JO Colombes - Le rêve olympique s'est envolé


HIER à 13h50, personne n'avait vraiment le cœur à rire sur l'Ile Marante à Colombes. Sous la toile du chapiteau de la Bodega, le restaurant de Bernard Laporte, l'entraîneur national de rugby, qui vient de s'installer sur le site après avoir quitté l'Ile de Monsieur à Sèvres en début d'année, l'ambiance parmi les invités était plutôt à la consternation. Dix minutes plus tôt, Patrick Abada, le directeur de cabinet de Nicole Gouéta, en charge du dossier JO à Colombes, était encore plein d'optimisme : "Ici le plancher est en bois. Nous touchons du bois pour que bientôt Paris devienne ville olympique pour le deuxième fois."
"Il faut être fair-play"
C'était sans compter sans 54 membres du CIO qui en avaient décidé autrement. A l'heure fatidique, la voix de Jacques Rogge, le président du Comité international olympique, plombe définitivement l'ambiance un peu mollassonne : "London". Sous les pieds des convives, le plancher - bois ou pas - s'effondre. Patrick Abada s'assoit, le regard hébété. Il reste seul de longues minutes.
"On avait toutes les chances pour gagner. On était tout près du but. La déception est énorme. Les Anglais bénéficiaient d'un budget plus important que le nôtre et sont les spécialistes du lobbying. Mais Londres est en Europe et nous devons rester prêts pour cette échéance. Nous avons les infrastructures ferroviaires et la France sera une base arrière pour de nombreux pays. S'il y a bien une ville qui a gagné quelque chose aujourd'hui, c'est Colombes, qui a retrouvé ses lettres de noblesse. La rénovation du stade Yves du Manoir reste l'une des priorités de Nicolas Sarkozy."
Nicole Gouéta, la maire UMP de Colombes, encaisse le coup et conserve son sourire : "Paris avait un très bon dossier et nous avions toutes les chances d'être retenus, mais il faut être fair-play, même si l'on est très déçus. La France avait besoin de cet espoir pour redémarrer. A Colombes, les JO auraient été un formidable coup d'accélérateur pour nos projets. Aujourd'hui ces projets existent toujours, nous les continuerons."
Malgré la consternation, le film réalisé par Luc Besson pour soutenir la candidature de Paris 2012 est projeté sur le grand écran. Mais l'heure n'est plus à la convivialité.

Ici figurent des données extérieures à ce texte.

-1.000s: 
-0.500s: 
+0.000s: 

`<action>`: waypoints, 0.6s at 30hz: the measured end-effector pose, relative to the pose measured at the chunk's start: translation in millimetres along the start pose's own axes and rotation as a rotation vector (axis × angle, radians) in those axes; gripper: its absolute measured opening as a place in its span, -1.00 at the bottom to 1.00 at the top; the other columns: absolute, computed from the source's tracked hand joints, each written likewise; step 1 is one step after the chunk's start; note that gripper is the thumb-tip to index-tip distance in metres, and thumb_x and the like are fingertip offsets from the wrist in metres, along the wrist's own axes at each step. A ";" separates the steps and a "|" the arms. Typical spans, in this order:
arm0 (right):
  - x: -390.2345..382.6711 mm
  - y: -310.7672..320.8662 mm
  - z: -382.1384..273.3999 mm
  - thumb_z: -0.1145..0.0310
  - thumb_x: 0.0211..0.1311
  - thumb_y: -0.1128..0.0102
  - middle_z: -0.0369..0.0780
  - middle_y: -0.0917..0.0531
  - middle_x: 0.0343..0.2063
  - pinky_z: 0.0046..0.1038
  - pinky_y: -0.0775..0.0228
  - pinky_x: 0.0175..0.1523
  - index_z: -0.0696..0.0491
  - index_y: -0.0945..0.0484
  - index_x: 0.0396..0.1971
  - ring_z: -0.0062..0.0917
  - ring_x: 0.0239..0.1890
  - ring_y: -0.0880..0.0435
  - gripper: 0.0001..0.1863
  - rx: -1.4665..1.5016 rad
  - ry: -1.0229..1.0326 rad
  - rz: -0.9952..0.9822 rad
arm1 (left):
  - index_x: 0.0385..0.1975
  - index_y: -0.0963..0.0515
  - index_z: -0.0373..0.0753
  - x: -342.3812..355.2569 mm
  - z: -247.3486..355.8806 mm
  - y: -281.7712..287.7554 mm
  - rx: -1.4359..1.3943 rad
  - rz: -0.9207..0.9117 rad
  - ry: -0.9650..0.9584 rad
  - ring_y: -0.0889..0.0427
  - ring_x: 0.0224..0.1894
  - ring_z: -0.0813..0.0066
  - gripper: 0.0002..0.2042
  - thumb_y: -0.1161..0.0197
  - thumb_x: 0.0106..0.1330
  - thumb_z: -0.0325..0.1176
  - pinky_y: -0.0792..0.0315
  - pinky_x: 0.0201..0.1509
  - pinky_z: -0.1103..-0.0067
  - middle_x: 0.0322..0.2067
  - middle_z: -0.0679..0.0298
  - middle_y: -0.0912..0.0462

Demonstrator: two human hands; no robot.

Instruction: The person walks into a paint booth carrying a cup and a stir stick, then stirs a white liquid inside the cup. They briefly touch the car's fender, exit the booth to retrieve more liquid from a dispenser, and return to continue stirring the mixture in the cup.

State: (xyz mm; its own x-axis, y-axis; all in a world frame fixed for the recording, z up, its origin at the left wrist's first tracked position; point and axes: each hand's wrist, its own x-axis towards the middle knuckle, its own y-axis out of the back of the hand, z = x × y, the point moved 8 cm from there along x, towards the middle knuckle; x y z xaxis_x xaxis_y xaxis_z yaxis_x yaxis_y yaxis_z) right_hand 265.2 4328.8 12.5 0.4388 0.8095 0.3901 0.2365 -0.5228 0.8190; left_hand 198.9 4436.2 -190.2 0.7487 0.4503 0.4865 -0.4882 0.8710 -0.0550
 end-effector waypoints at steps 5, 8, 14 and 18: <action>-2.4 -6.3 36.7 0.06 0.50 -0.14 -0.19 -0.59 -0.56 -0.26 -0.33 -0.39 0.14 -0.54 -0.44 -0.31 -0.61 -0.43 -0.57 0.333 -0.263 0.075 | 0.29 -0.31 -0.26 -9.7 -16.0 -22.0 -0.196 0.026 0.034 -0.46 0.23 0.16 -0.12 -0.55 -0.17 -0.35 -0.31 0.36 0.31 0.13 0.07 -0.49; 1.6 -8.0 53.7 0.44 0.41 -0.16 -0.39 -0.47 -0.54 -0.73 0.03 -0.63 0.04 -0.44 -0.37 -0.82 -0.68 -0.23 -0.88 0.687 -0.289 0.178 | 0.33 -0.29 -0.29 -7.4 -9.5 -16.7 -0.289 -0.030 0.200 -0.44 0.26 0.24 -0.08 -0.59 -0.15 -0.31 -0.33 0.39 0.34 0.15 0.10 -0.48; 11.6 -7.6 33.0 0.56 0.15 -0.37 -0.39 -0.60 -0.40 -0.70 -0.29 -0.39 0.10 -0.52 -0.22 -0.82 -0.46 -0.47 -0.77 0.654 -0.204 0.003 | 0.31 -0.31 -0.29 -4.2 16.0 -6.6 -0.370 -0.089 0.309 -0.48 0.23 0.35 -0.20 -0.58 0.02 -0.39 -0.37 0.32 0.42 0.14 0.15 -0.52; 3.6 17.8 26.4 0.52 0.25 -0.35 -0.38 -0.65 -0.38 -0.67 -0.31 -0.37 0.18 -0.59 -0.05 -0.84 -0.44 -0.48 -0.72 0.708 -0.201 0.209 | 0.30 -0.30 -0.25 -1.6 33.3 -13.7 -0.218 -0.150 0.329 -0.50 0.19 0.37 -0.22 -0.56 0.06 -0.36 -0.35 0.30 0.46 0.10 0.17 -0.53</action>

Les invités, parmi lesquels figuraient de nombreux journalistes, des comédiens, des sportifs et des personnalités politiques, notamment Nicole Guedj, secrétaire d'Etat auprès des victimes, ont quitté le chapiteau, abandonnant sur la table les mets entamés.
"Je ne le digère pas"
"Je suis arrivé à Colombes en pensant faire la fête et m'éclater jusqu'à je ne sais pas quelle heure, confie Michou, figure des nuits montmartroises. J'avais déjà préparé les bouteilles de champagne. Je repars avec beaucoup d'amertume et de tristesse. Je me sens comme à l'enterrement de quelqu'un que j'aimais très fort."
Michel Dhrey, rédacteur en chef au service des sports à France Télévisions, en tremble encore : "C'est une injustice complète. Je suis abattu à un point terrible. Aujourd'hui, les Anglais vont pouvoir nous taper sur l'épaule en nous disant : Pas de chance... Je ne le digère pas."
Tout est fini. Le rêve est brisé. Il n'y aura pas d'affichage dans les quartiers de la ville pour inviter les habitants à venir fêter la victoire dans la soirée sous le chapiteau de la Bodega. Les invités se dispersent un peu hébétés.